• _EXERCISE GOAL_: Please count the lines in these records that contain "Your" and give only that count.

• _SUPPLIED MATERIAL_:
◇ ◇ ◇ ◇

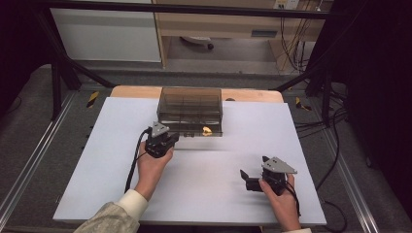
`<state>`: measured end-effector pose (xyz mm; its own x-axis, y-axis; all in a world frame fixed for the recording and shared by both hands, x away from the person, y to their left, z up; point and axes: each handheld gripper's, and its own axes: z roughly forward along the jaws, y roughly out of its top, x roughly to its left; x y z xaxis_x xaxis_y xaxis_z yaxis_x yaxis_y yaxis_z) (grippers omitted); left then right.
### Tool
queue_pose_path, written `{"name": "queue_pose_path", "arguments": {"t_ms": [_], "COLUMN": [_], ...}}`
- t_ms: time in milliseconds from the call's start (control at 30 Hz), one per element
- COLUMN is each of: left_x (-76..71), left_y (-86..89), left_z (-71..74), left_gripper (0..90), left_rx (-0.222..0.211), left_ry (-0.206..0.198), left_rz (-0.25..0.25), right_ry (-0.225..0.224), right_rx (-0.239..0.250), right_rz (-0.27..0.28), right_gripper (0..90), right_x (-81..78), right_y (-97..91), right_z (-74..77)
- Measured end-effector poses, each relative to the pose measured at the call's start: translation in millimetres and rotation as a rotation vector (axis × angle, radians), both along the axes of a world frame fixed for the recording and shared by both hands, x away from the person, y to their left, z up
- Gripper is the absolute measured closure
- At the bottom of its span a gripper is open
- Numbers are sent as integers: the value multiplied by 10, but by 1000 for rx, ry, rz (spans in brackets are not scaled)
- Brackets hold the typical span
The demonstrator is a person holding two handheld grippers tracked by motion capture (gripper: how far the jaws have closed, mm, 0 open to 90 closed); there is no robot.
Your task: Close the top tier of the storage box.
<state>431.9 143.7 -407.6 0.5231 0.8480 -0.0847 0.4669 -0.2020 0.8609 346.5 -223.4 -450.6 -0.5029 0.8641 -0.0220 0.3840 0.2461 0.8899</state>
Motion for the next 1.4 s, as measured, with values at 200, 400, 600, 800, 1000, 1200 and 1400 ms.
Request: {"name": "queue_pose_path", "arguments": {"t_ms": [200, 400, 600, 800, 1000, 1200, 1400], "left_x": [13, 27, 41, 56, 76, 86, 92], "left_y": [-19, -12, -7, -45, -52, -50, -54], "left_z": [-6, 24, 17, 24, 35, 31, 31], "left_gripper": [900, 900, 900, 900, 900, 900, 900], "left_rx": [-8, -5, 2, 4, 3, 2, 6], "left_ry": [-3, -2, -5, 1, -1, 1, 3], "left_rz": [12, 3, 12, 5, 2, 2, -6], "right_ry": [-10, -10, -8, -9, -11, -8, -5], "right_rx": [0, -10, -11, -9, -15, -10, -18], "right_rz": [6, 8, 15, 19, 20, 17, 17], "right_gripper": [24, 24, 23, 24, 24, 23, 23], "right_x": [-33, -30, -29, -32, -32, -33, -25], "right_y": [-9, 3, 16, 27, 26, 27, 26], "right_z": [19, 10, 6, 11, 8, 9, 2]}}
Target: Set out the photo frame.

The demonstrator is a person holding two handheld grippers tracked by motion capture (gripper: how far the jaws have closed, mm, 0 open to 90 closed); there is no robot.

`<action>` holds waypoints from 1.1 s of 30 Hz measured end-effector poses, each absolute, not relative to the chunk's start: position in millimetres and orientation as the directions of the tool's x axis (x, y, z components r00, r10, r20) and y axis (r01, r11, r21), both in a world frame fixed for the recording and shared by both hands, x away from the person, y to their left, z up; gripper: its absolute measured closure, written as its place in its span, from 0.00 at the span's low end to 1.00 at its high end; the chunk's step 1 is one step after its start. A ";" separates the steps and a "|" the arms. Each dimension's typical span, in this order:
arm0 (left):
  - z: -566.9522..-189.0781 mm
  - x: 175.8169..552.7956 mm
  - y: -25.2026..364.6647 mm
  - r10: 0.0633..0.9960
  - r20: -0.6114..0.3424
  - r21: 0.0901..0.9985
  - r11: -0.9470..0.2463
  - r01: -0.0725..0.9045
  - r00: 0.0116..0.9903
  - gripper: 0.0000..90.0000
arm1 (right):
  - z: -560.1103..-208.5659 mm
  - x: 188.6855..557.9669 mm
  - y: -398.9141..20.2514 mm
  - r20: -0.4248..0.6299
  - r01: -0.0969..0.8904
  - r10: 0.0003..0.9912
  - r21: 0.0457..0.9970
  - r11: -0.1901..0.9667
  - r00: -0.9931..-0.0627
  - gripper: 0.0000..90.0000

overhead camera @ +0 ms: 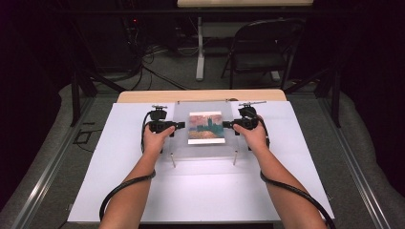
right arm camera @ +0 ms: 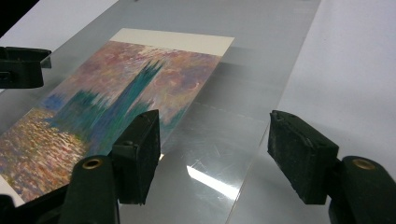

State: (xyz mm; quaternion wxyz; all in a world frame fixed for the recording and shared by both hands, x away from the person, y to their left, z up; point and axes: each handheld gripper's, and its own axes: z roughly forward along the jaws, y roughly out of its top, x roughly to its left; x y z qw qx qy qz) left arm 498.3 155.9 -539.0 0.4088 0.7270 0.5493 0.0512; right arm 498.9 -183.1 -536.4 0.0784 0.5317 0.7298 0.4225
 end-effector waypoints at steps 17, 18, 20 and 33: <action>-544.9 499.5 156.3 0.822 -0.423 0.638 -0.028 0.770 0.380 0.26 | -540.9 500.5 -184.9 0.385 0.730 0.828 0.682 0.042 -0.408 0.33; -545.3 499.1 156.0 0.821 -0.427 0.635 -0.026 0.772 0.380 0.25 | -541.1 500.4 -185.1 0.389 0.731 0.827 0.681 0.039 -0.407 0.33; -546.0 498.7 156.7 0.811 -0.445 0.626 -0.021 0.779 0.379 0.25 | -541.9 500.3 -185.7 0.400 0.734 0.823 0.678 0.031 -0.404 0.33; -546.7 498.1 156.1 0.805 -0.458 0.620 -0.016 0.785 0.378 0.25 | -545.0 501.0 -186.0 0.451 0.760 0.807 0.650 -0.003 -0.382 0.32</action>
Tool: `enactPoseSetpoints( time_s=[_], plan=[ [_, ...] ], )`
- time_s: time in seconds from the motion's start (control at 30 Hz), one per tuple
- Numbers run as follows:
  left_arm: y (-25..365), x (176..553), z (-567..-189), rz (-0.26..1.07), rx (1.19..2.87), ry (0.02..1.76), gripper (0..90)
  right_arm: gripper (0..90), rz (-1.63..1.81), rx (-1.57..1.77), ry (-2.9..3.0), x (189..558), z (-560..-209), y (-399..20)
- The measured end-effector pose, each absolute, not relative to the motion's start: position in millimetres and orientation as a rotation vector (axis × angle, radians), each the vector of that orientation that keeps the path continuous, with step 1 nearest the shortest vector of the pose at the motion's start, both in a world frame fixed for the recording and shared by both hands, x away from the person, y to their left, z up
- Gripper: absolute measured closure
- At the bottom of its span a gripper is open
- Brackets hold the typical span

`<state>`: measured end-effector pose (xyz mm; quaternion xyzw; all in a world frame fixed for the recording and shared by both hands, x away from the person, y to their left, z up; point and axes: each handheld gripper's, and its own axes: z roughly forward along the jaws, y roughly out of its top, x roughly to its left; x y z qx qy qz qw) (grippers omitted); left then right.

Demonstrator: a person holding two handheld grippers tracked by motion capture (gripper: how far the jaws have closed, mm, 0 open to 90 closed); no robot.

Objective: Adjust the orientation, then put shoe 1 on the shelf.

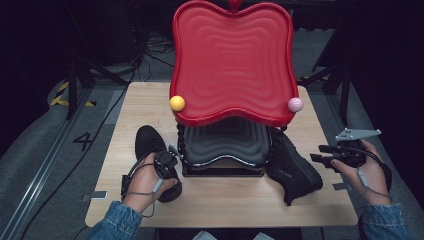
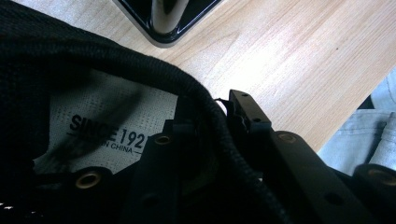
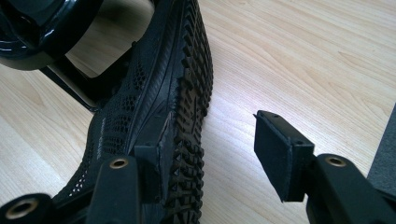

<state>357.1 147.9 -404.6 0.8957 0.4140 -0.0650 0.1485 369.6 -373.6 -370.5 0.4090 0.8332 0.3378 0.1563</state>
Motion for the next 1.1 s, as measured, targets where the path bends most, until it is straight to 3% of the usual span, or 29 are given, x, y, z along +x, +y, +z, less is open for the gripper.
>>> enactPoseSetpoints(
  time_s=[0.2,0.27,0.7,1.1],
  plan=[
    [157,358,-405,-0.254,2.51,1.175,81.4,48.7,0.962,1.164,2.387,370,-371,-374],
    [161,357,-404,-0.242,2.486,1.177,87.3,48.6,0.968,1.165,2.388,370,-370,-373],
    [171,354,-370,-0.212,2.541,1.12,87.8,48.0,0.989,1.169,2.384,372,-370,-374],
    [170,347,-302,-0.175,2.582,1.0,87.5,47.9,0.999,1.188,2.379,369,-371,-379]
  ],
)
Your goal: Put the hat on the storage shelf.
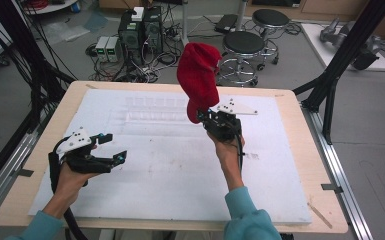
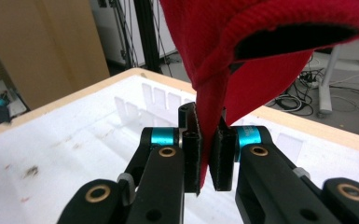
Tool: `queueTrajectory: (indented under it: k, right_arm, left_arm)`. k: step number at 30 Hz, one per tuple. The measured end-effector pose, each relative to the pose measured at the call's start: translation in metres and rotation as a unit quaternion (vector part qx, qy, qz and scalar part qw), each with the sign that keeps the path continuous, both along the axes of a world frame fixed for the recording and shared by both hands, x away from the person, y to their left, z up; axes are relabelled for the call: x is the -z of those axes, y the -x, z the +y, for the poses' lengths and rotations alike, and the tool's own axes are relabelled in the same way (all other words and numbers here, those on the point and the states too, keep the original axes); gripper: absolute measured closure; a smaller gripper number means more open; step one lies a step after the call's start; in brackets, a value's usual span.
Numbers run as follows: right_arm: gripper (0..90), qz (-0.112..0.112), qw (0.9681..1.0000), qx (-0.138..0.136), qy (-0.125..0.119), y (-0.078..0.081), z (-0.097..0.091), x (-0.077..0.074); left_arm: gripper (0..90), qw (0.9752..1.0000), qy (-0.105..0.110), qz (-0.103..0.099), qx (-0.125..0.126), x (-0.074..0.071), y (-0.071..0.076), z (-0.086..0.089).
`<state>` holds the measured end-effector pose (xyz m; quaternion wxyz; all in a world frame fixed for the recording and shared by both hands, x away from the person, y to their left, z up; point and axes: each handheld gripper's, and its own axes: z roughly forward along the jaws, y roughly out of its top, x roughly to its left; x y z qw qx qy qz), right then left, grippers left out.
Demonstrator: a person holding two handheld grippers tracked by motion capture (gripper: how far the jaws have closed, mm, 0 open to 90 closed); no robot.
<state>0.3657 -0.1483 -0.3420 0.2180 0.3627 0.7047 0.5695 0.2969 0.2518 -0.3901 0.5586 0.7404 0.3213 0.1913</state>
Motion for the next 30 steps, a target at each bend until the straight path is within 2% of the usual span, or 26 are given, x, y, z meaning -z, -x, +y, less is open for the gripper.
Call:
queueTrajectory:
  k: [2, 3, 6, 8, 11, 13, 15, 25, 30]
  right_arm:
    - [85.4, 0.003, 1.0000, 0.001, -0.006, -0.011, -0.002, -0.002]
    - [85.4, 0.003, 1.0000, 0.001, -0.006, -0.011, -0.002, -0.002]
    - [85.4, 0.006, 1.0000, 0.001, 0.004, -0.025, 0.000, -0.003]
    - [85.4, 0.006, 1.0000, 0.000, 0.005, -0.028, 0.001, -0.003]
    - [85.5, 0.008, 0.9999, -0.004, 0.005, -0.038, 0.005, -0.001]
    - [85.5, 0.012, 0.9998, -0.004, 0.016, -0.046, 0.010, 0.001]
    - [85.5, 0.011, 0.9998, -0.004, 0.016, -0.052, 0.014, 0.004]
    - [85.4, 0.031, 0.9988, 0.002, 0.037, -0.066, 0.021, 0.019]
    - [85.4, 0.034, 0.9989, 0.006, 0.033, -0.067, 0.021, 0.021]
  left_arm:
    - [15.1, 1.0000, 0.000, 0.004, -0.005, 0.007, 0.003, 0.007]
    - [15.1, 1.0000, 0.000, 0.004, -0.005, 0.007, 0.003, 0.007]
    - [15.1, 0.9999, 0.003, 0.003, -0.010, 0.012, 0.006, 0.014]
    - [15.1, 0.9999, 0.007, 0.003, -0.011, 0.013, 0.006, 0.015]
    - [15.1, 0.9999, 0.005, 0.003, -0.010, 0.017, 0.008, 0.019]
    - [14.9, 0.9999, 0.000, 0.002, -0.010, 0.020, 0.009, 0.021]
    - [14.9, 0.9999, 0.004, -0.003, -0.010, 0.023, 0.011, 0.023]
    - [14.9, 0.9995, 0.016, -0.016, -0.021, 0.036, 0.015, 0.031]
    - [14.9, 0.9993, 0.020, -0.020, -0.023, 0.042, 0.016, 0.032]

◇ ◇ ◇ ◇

• _SOLVED EXERCISE_: 2